Although Johnson campaigned on the need to address root causes of crime, the police superintendent will be responsible for addressing violence in the near term, and the mayor’s political success will depend greatly on his administration’s handling of public safety. All three finalists have ties to Chicago, a departure from Brown, whose status as an out-of-towner rankled the rank and file as well as some residents and stakeholders.

Here’s a look the candidates:

  • A lifelong South Sider, Larry Snelling joined the CPD in 1992. He was promoted last October to chief of the Bureau of Counterterrorism, which oversees the narcotics and gang divisions, as well as SWAT teams. Before that, he was a tactical officer, lieutenant and then commander of the Englewood District. Snelling oversaw the district during the fraught summer of 2020, when civil unrest gripped cities across the country following George Floyd’s murder by a Minneapolis police officer. Considered one of the department’s use of force experts, Snelling was previously assigned to CPD’s training academy. He also testified about the importance of accuracy in officers’ incident reports; that was part of Chicago Police Board proceedings against four officers accused of exaggerating the circumstances that led up to the fatal police shooting of Laquan McDonald in 2014.
  • Angel Novalez was born in Puerto Rico and moved to Chicago with his family in the 1970s. He joined the Police Department in 2001 and was previously assigned to the Near West District, the training academy, Area 4 and the Grand Central District on the Northwest Side. After he was shot in the line of duty, Novalez quickly rose through the ranks to oversee much of CPD’s community-building efforts, including the CAPS program. He now serves as chief of the Office of Constitutional Policing, which works to develop and implement internal department policies that adhere to the city’s consent decree, though the CPD’s compliance has been slow.
  • Of the three finalists, Shon Barnes has the fewest direct connections to Chicago and the CPD. Before he was hired as the chief of police in Madison in 2021, Barnes was the director of training and professional development for the Civilian Office of Police Accountability, the body that investigates use of force incidents by CPD officers. Prior to his time at COPA, Barnes was the deputy chief of police in Salisbury, North Carolina, and a captain in the Greensboro, North Carolina, police department.

Johnson now has 30 days either to choose one of the three finalists, who’d then need approval from the City Council, or order the commission to start the application process over again.

Community Commission for Public Safety and Accountability member Remel Terry announces the three nominees for the Chicago Police Department superintendent job at Kennedy-King College on July 13, 2023. (Chris Sweda/Chicago Tribune)

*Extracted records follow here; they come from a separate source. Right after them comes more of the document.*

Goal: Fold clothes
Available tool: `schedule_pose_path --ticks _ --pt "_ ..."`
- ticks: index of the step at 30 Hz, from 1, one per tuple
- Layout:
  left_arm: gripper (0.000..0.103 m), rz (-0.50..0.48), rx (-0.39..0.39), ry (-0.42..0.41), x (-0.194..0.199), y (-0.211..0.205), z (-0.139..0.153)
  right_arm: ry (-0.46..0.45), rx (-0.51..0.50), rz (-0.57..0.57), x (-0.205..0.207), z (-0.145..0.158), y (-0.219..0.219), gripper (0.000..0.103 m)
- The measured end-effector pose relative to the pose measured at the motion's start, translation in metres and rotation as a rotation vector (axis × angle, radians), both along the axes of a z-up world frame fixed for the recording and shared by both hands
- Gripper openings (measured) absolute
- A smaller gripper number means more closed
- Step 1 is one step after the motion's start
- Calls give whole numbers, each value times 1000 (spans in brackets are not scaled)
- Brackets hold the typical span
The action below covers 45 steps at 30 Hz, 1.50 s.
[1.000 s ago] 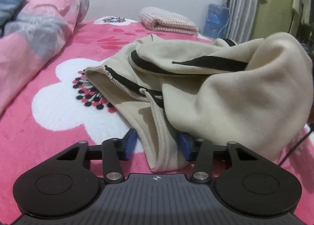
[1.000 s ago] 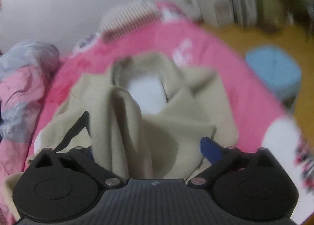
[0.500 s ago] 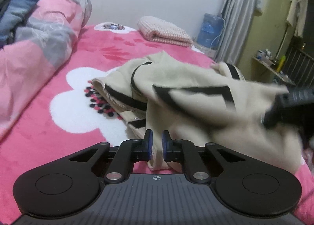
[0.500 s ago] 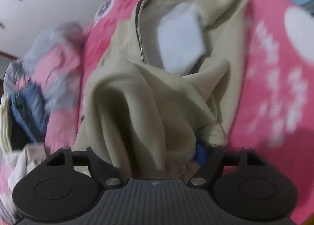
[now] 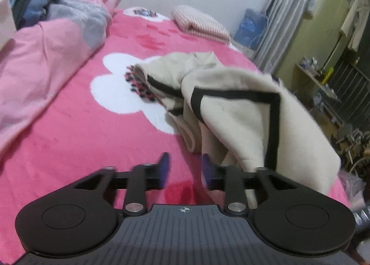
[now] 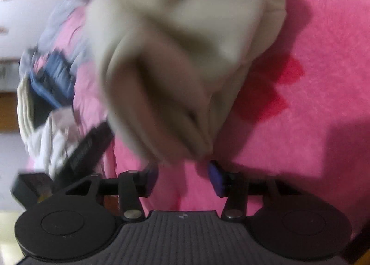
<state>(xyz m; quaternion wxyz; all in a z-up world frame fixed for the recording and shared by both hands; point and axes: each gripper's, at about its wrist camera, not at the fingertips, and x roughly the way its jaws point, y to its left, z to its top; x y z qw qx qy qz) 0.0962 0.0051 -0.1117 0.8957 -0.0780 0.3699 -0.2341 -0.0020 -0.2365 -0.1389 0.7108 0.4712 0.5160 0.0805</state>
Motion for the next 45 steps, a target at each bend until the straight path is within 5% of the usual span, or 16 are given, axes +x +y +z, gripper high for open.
schedule_pose_path --ticks 3,7,12,15,20,23,27,29,36,45 --pt "70 12 -15 -22 -2 0 9 -104 -178 85 -18 39 7 65" --pt "77 17 -5 -9 -4 -9 11 -320 -419 127 -37 103 -12 68" --pt "90 -29 52 92 4 -2 13 -512 -595 48 11 146 -71 94" --pt "98 -94 112 160 9 5 22 -506 -533 17 70 139 -112 97" --pt "101 -100 27 179 1 6 27 -497 -482 32 178 111 -141 99" --pt "102 -100 -57 202 -3 0 13 -427 -544 69 231 83 -142 100" --pt "102 -107 -56 221 -3 -13 -10 -283 -507 100 269 40 -148 100" --pt "101 -104 -71 247 0 -14 -20 -194 -468 111 275 19 -149 101" --pt "101 -70 -168 253 11 -1 -37 -217 -400 232 225 5 -133 103" --pt "99 45 -268 281 14 39 -41 -81 -163 214 141 6 -95 103"
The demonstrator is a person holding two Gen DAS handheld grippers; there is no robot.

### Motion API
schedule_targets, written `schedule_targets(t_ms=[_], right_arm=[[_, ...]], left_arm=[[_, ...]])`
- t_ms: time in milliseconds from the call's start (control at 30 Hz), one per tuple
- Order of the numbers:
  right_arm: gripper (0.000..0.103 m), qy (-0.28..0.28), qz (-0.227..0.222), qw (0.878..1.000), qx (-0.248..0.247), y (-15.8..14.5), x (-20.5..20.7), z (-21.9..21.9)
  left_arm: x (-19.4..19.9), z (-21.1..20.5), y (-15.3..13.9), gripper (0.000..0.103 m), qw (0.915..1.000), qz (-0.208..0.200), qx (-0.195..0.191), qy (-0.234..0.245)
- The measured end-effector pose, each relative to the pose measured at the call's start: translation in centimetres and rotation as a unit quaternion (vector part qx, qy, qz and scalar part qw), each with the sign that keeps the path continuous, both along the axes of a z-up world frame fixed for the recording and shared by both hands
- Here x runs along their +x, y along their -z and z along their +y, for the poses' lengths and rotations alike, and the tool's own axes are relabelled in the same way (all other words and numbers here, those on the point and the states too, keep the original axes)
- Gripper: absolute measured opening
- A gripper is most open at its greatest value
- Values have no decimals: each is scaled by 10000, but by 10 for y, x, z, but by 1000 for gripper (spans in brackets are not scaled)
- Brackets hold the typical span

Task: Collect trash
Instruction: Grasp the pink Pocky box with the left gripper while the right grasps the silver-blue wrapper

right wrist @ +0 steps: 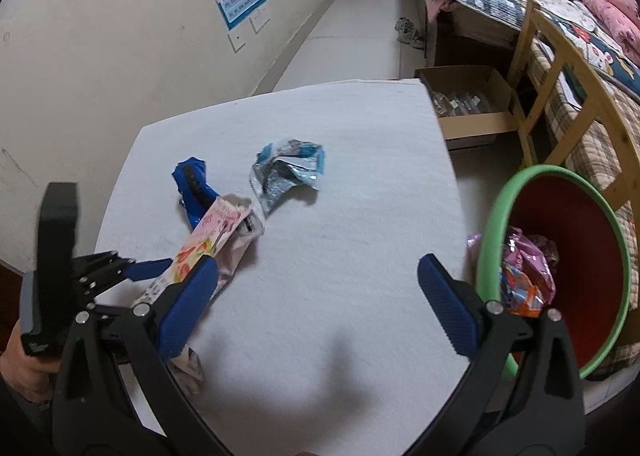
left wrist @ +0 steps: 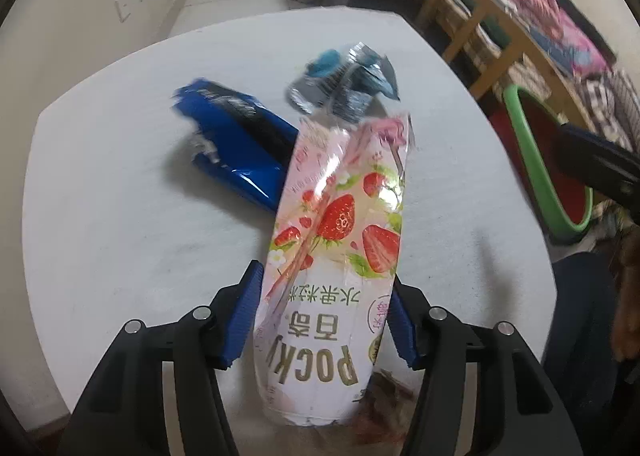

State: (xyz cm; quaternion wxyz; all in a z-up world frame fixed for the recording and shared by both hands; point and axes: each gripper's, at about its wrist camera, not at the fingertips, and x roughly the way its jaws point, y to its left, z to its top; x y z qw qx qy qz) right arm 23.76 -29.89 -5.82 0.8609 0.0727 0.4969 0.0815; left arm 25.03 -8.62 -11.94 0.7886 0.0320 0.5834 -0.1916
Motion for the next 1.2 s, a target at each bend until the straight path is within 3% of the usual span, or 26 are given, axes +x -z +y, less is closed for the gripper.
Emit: schedule_targets(t_ms=[100,133,167,400,900,933,1000,1033,1100,1200], right_arm=[[98,-64,-7,10000,2,4,11,13],[98,-83,-8,10000,7,4,15,16],[98,-121,-12,9999,-1,6,20,22],[98,-92,102,9999,-81,26,58,42],[97,250,516,9983,-125,78,118,46],[95,225,525,9983,-143,80,119,48],[67,129,612,9979,-169,86,122,51],[64,114,611,9977,-261,87,122,53],[47,68,588,9978,-284,86,120,55],[38,-11,560,9981,-260,82,115,56]], left_arm=[[-4,21,-9,52,9995,-147,-164,-238],[-4,26,-11,45,9992,-181,-212,-293],[-4,34,-15,43,9987,-213,-279,-377],[-15,69,-21,39,9964,-217,-591,-564],[-47,93,-35,39,9946,-476,-745,-541],[-48,94,-34,39,9945,-468,-752,-558],[-49,95,-34,39,9947,-458,-732,-563],[-54,99,-34,39,9947,-455,-732,-558],[-55,98,-34,39,9949,-451,-720,-541],[-54,96,-35,39,9948,-442,-740,-550]])
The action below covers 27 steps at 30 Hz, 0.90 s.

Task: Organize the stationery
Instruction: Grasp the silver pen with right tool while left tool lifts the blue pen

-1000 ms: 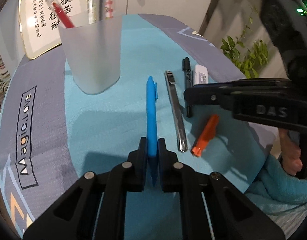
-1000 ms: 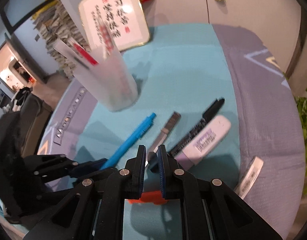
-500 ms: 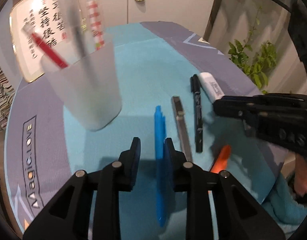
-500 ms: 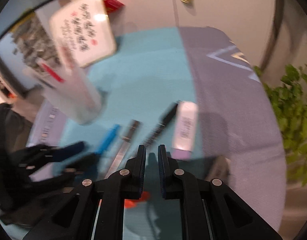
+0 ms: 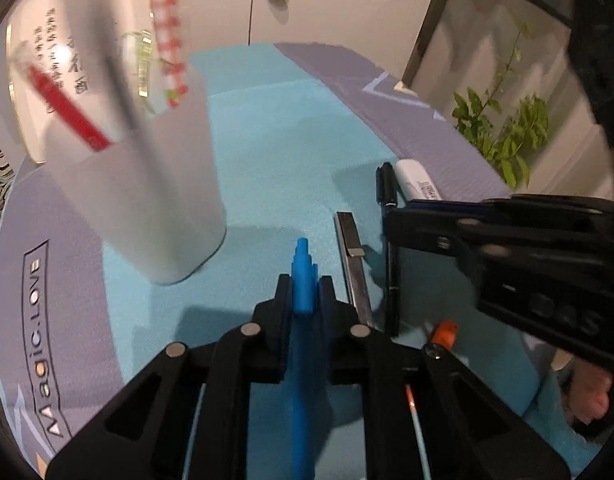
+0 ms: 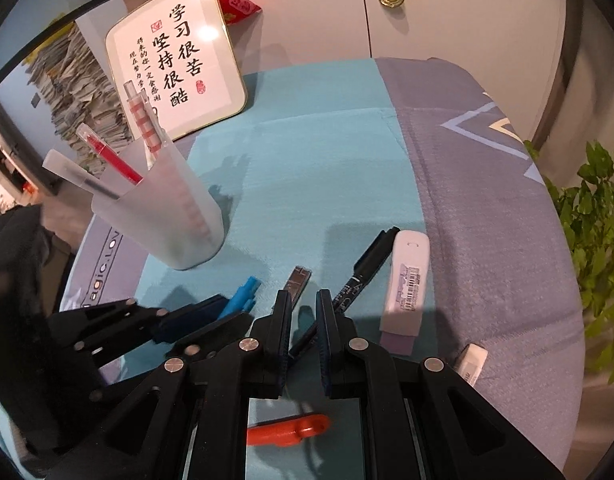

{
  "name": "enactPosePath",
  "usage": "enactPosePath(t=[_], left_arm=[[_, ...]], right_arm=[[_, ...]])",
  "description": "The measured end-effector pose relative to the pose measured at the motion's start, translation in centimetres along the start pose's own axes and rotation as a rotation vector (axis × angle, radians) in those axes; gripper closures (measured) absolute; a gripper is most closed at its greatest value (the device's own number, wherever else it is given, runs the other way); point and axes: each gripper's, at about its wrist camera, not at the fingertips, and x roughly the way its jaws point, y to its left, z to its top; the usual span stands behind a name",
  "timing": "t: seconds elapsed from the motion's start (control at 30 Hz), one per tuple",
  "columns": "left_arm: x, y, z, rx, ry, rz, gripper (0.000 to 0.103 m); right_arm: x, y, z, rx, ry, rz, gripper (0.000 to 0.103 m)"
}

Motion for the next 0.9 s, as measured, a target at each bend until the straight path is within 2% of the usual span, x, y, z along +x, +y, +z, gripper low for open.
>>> enactPosePath(t=[0.17,0.27,0.33,0.37,0.4,0.47,0.5,0.53,0.57,0.6,0.7,0.9], left_arm=[[-4.0,1.1,-1.0,-0.058,-0.091,-0.035,0.092],[-6.4,1.9,-1.5,-0.082,-0.158,-0.029,0.092],[-7.7,2.3,-1.7,-0.09,-0.203,-0.02,0.092],[-8.1,2.4,-1.8,-0.094,-0.217,-0.021,0.092],[-8.5,2.5,-1.8,-0.1,-0.229,-0.021,0.092],[-8.7,2.6,-1.8,-0.108,-0.24,-0.018,0.092],[-9.0,2.8,-1.9,-0.112,-0.242,-0.019,0.092],[-8.9,2.8,-1.9,-0.116,-0.242,-0.021,0.092],[-8.7,2.7,-1.8,-0.117,-0.242,-0.023,0.092],[-8.7,2.6,-1.9,-0.118,-0.242,-0.024,0.092],[-8.9,2.8,-2.2,-0.12,-0.247,-0.025,0.092],[-9.3,3.2,-2.2,-0.135,-0.263,-0.028,0.093]], right_arm=[[1.4,1.1,0.6,-0.027,0.035,-0.016,0.092],[2.2,1.4,1.1,-0.021,0.053,-0.034,0.09],[2.8,1.4,1.4,-0.015,0.07,-0.041,0.077],[3.0,1.5,1.4,-0.015,0.078,-0.048,0.065],[3.3,1.6,1.5,-0.013,0.086,-0.055,0.062],[4.0,2.0,1.4,-0.016,0.104,-0.047,0.062],[4.3,2.1,1.4,-0.019,0.114,-0.031,0.066],[4.3,2.4,1.4,-0.031,0.101,-0.04,0.074],[4.4,2.7,1.5,-0.048,0.102,-0.058,0.088],[4.4,2.9,1.6,-0.061,0.1,-0.059,0.09],[3.7,3.2,1.4,-0.082,0.08,-0.035,0.091],[-1.5,3.6,1.2,-0.106,-0.064,-0.009,0.091]])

The new mayor called Thursday’s announcement “an important milestone” in the search. In a written statement, Johnson thanked the applicants and the commission and said he’s “confident that Chicago’s next superintendent will inspire trust, foster collaboration, and lead with integrity.”

Like so many of his predecessors, the next CPD superintendent will be faced with entrenched violent crime, largely concentrated in the city’s most underserved neighborhoods; poor officer morale; and a host of consent decree obligations that, to this point, the department has largely failed to meet.

Throughout April and May, the community public safety commission hosted seven public meetings across the city to solicit feedback from residents about what qualities they want in the next leader of the CPD. The tenor of each meeting varied by location, but one characteristic received near-universal support: The next superintendent should come from within the CPD and have strong ties to Chicago.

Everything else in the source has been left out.